6. MISCELLANEOUS PROVISIONS.
6.1. Buyer Group Member Acting Individually. In executing this Agreement, the Buyer Group Member is acting individually, and not jointly with other similarly situated owners of Company Common Stock.
6.2 No Shared Voting or Disposition Authority. By entering into this Agreement, the Buyer Group Member does not agree to confer upon any other person or share the power to dispose or vote or direct the disposition or voting of his, her or its Company Common Stock. Without limiting the generality of the foregoing, the Buyer Group Member has not agreed, and is not obligated, to vote his, her or its Company Common Stock in favor of the transactions contemplated by the Merger Agreement.

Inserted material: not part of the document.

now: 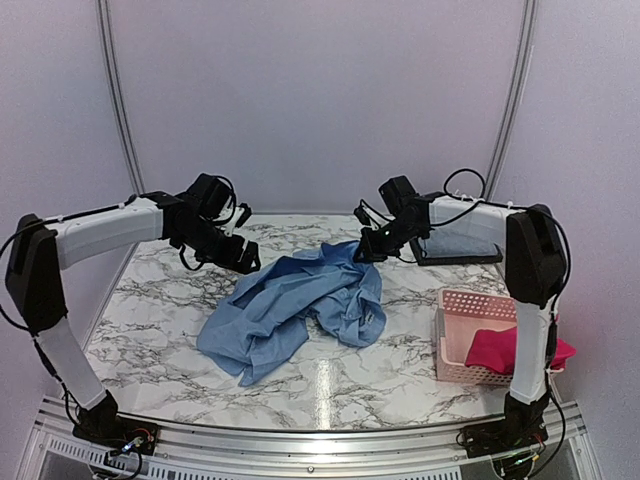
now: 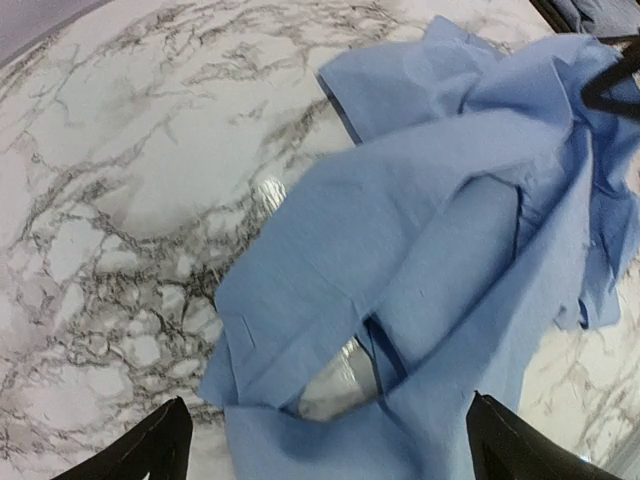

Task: Fold and stack the mixed laundry pile
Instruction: Pick up the crumpled shirt from the center of the board.

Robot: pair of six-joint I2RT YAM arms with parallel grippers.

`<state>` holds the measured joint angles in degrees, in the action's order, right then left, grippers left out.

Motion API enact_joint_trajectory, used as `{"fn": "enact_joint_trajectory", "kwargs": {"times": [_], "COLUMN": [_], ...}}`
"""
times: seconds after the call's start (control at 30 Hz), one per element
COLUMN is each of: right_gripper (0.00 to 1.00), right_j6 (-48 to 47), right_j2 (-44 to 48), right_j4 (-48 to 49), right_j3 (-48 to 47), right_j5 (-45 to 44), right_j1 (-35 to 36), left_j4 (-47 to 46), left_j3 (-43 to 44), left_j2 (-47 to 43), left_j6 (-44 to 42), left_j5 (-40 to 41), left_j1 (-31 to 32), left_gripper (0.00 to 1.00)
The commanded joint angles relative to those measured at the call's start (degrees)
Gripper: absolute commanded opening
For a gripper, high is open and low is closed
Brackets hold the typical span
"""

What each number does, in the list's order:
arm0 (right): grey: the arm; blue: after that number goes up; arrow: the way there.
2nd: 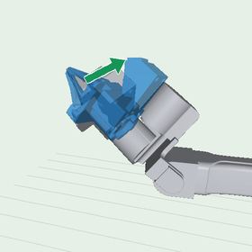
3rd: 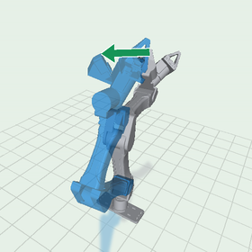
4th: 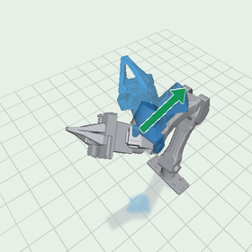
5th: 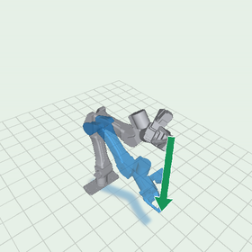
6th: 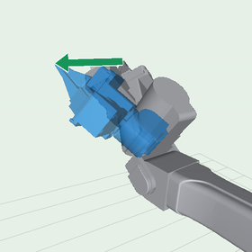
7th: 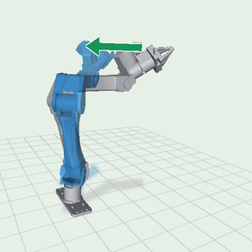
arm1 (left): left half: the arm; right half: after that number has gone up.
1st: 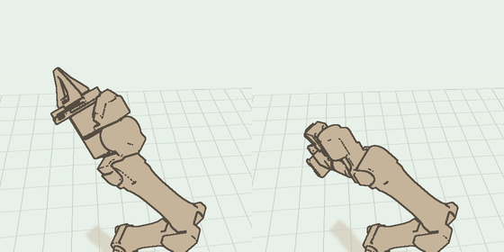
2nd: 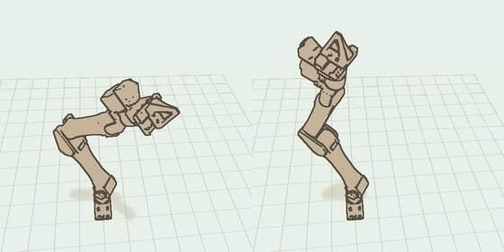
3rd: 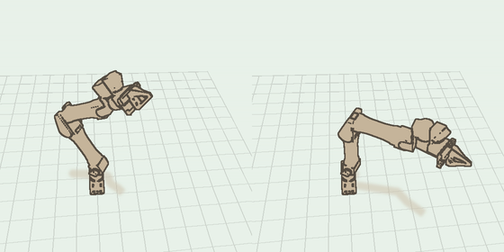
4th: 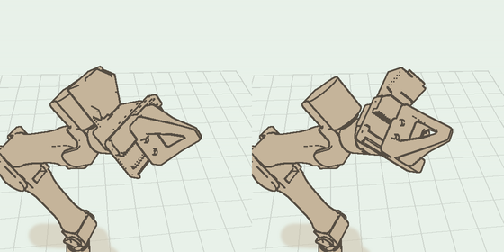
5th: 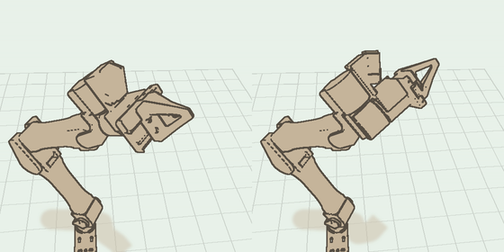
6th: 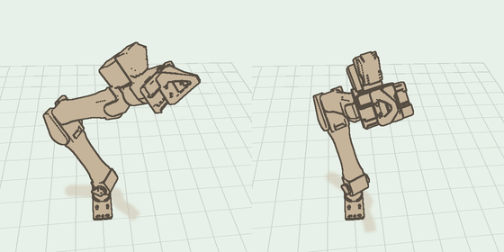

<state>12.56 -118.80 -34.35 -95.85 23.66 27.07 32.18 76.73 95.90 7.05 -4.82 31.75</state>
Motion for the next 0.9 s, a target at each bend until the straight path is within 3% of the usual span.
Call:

6.3. No Formation of Group. The Buyer Group Member, by executing this Agreement or otherwise, does not intend to become (a) a member of a “group” as defined under Section 13 of the Securities Exchange Act of 1934 or (b) an “associate” of, or together with any other person, a “Person” within the meaning of the Virginia Control Share Acquisition Statute, Virginia Code Section 13.1-728.1 et. seq.
6.4. Entire Agreement. This Agreement constitutes the entire agreement of the parties hereto with respect to the subject matter hereof, and supersedes all prior agreements and understandings of the parties, oral and written, with respect to the subject matter hereof.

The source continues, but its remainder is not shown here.